L’IA et les perspectives inquiétantes du “Big Brother commercial”
L’intelligence artificielle introduit une nouvelle ère dans le business des vœux de nouvelle année. Aujourd’hui, des applications permettent de générer des vidéos de vœux personnalisées, avec une qualité quasi-professionnelle, en quelques secondes. Mais l’IA ne se contente pas d’améliorer l’apparence de nos messages : elle transforme leur essence même.
En analysant les contenus partagés, les plateformes peuvent détecter des tendances globales en temps réel. Par exemple, les échanges de vœux deviennent une base pour évaluer le moral des consommateurs, identifier leurs aspirations, ou encore prévoir les grandes tendances dans des secteurs comme la mode, l’électronique ou l’automobile.
Plus préoccupant encore, cette collecte massive de données ne sert plus seulement à suivre les habitudes de consommation. Elle s’oriente désormais vers une manipulation active des tendances. Les algorithmes, autrefois observateurs, deviennent prescripteurs. Ils suggèrent, incitent et influencent les comportements, créant une forme de dépendance aux recommandations.
Ce glissement vers un “Big Brother commercial” pose des questions éthiques majeures. Chaque individu, suivi, traqué et noté, devient une cible mouvante dans un marché où l’offre précède la demande. Cette intrusion, bien qu’invisible, risque de redéfinir en profondeur la notion même de libre arbitre. Aujourd’hui, cela est majoritairement utilisé à des fins commerciales, mais qu’en sera-t-il lorsque nos données seront utilisées pour définir et gérer des politiques publiques ? Comment s’assurer par exemple de l’équité de soin si celle-ci dépend de notre « score » numérique et des requêtes effectuées sur les réseaux ? Serons-nous pénalisés parce que l’on aura consulté des sites vendant des cigarettes électroniques par exemple ?
Un futur hybride entre technologie et humanité
Face à ces évolutions, un contre-mouvement semble émerger. De plus en plus de consommateurs expriment un ras-le-bol numérique et cherchent des moyens de se déconnecter. Ce besoin de déconnexion ouvre un marché prometteur : celui du silence digital.

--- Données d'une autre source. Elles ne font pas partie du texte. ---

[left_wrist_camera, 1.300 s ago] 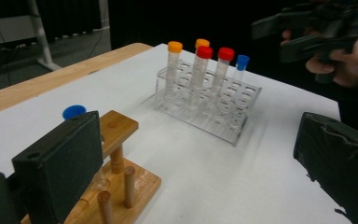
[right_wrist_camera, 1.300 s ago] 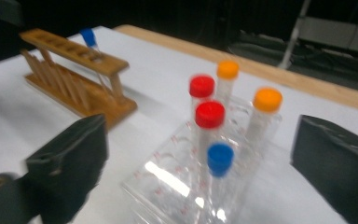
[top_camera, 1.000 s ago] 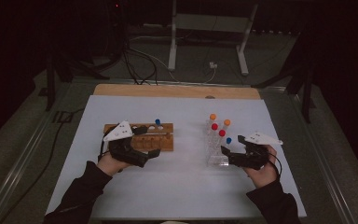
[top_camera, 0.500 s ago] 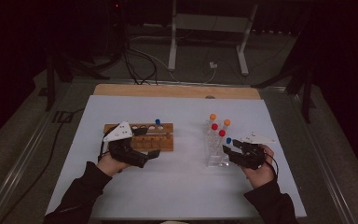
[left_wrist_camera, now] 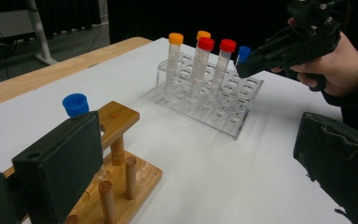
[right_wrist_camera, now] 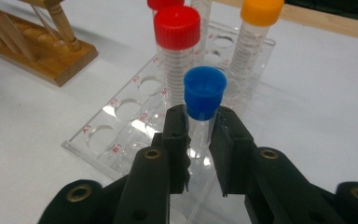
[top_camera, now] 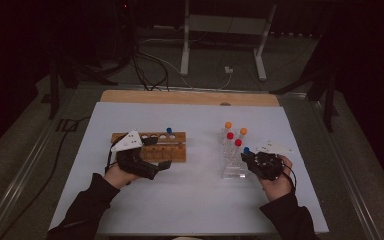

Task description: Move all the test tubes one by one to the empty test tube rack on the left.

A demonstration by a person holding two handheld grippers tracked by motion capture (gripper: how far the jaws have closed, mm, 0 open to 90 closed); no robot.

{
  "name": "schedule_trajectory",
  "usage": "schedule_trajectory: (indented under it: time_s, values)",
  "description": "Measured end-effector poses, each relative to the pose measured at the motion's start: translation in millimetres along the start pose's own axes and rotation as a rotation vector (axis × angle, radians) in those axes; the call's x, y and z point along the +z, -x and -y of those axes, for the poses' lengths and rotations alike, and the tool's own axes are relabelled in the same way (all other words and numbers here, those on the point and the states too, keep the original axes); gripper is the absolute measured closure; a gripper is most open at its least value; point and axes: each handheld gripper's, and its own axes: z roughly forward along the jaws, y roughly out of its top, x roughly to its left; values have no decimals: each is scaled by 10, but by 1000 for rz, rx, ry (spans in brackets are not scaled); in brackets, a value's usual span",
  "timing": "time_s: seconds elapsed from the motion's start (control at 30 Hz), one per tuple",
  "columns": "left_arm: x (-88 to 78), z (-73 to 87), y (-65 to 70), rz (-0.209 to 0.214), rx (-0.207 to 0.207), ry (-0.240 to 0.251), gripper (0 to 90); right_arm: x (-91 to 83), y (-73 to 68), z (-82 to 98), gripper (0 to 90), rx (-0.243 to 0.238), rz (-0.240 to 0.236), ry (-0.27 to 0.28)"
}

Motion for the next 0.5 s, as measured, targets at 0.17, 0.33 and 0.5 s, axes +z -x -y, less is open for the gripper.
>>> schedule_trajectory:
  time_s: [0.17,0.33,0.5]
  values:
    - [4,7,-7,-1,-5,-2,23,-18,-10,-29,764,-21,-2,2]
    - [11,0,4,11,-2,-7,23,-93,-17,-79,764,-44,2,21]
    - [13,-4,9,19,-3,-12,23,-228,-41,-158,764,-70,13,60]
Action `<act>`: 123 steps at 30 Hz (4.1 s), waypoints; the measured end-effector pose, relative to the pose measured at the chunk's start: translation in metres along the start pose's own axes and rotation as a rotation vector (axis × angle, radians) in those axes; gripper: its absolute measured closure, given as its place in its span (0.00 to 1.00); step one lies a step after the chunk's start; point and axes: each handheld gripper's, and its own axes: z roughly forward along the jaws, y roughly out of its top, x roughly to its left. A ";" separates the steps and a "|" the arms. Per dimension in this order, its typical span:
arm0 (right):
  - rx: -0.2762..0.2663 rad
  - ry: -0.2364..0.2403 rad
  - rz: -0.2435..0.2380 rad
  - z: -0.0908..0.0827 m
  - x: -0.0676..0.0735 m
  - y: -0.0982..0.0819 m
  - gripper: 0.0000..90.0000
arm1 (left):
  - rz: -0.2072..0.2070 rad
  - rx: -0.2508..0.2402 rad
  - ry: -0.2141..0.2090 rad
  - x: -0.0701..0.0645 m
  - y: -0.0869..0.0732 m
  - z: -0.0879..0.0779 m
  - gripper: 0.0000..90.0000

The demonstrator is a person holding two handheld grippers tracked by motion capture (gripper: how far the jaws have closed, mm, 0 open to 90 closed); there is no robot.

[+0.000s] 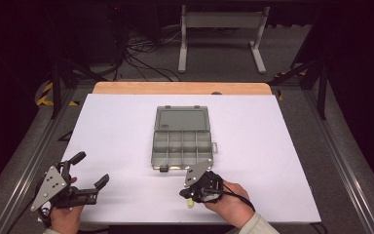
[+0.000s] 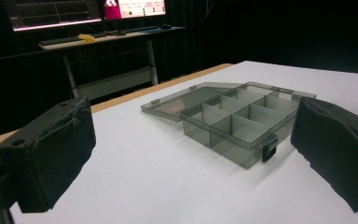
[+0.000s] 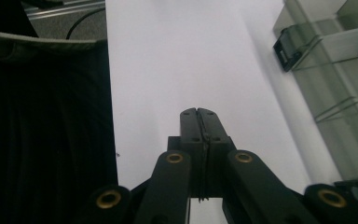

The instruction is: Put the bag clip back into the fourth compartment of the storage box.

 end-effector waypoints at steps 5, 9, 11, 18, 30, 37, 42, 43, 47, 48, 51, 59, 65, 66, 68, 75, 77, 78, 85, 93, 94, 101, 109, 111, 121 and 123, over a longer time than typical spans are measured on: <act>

Des produits comme le téléphone minimaliste “Light Phone”, qui ne permet que les appels et SMS essentiels, connaissent un succès croissant. Les retraites déconnectées, où les participants abandonnent leurs appareils pour quelques jours, sont également en plein essor. Ce marché de la déconnexion, bien que naissant, reflète une prise de conscience collective des effets néfastes du numérique sur le bien-être.
Ainsi, si le business des vœux de nouvelle année illustre les mutations technologiques et économiques de notre époque, il montre également que l’humain, dans sa quête d’authenticité et de sens, ne peut jamais être totalement supplanté par la machine. Le défi pour l’avenir sera de trouver un équilibre entre innovation technologique et préservation des liens humains, afin que le progrès serve véritablement l’intérêt collectif.
En définitive, le business des vœux n’est qu’un miroir de notre société : en constante évolution, mais toujours guidé par des aspirations profondes à se connecter – réellement – avec les autres.